■ TASK PROMPT
Take the lines from the beginning of the data below through the line holding "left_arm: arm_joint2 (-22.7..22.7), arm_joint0" and return exactly those.

■ SUPPLIED DATA
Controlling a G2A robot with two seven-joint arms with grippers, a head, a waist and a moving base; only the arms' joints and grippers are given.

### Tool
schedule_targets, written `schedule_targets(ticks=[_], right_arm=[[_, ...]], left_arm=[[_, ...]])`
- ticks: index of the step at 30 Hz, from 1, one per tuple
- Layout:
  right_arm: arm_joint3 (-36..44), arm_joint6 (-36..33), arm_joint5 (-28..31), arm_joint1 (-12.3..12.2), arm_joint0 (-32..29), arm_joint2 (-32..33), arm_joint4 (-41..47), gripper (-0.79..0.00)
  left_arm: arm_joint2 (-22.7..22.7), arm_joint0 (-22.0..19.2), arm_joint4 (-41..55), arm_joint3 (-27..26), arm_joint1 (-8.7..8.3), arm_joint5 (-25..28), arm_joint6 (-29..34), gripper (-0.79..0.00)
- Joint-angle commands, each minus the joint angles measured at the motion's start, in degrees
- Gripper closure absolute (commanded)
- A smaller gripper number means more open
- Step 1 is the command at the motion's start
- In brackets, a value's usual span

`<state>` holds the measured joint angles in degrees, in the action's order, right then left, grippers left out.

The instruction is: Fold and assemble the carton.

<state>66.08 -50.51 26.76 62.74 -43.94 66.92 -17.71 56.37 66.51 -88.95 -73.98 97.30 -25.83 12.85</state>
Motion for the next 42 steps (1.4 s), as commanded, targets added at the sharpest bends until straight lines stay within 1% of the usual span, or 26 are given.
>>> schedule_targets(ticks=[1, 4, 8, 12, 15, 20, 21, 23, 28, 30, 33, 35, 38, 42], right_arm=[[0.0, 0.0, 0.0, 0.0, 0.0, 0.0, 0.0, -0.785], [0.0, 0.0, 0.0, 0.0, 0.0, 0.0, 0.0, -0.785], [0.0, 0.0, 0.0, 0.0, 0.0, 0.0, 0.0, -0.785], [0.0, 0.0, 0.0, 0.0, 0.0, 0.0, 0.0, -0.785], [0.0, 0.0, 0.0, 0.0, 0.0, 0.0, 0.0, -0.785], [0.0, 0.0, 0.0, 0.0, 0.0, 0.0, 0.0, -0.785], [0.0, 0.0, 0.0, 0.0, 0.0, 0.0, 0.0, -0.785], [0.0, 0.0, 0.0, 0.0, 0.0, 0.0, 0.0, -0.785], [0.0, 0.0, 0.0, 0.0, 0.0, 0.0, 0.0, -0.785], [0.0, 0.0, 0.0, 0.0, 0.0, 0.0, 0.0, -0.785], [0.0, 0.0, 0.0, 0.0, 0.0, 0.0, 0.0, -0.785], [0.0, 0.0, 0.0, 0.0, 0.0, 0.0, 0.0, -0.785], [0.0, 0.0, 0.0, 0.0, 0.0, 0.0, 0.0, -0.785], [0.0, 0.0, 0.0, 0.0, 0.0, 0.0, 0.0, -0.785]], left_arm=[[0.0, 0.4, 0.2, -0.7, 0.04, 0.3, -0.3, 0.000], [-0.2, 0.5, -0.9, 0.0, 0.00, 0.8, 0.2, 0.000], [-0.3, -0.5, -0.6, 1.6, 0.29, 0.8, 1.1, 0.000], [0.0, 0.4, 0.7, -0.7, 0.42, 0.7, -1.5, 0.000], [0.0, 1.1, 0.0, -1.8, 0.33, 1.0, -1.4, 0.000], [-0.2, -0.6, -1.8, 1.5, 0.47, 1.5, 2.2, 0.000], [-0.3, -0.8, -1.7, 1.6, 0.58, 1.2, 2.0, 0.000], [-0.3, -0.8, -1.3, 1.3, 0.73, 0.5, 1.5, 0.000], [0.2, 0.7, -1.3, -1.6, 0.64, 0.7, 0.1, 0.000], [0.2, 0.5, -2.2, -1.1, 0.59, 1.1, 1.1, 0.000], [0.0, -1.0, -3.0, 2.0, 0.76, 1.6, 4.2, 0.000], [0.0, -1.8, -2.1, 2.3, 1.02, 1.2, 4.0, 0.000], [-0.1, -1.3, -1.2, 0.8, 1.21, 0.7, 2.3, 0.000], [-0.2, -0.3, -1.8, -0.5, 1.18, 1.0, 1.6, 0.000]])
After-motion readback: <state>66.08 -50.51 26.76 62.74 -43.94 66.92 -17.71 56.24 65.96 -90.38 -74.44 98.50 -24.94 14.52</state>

■ COMPLETED EXERCISE
Controlling a G2A robot with two seven-joint arms with grippers, a head, a waist and a moving base; only the arms' joints and grippers are given.

### Tool
schedule_targets, written `schedule_targets(ticks=[_], right_arm=[[_, ...]], left_arm=[[_, ...]])`
- ticks: index of the step at 30 Hz, from 1, one per tuple
- Layout:
  right_arm: arm_joint3 (-36..44), arm_joint6 (-36..33), arm_joint5 (-28..31), arm_joint1 (-12.3..12.2), arm_joint0 (-32..29), arm_joint2 (-32..33), arm_joint4 (-41..47), gripper (-0.79..0.00)
  left_arm: arm_joint2 (-22.7..22.7), arm_joint0 (-22.0..19.2), arm_joint4 (-41..55), arm_joint3 (-27..26), arm_joint1 (-8.7..8.3), arm_joint5 (-25..28), arm_joint6 (-29..34), gripper (-0.79..0.00)

The exercise is complete with this answer.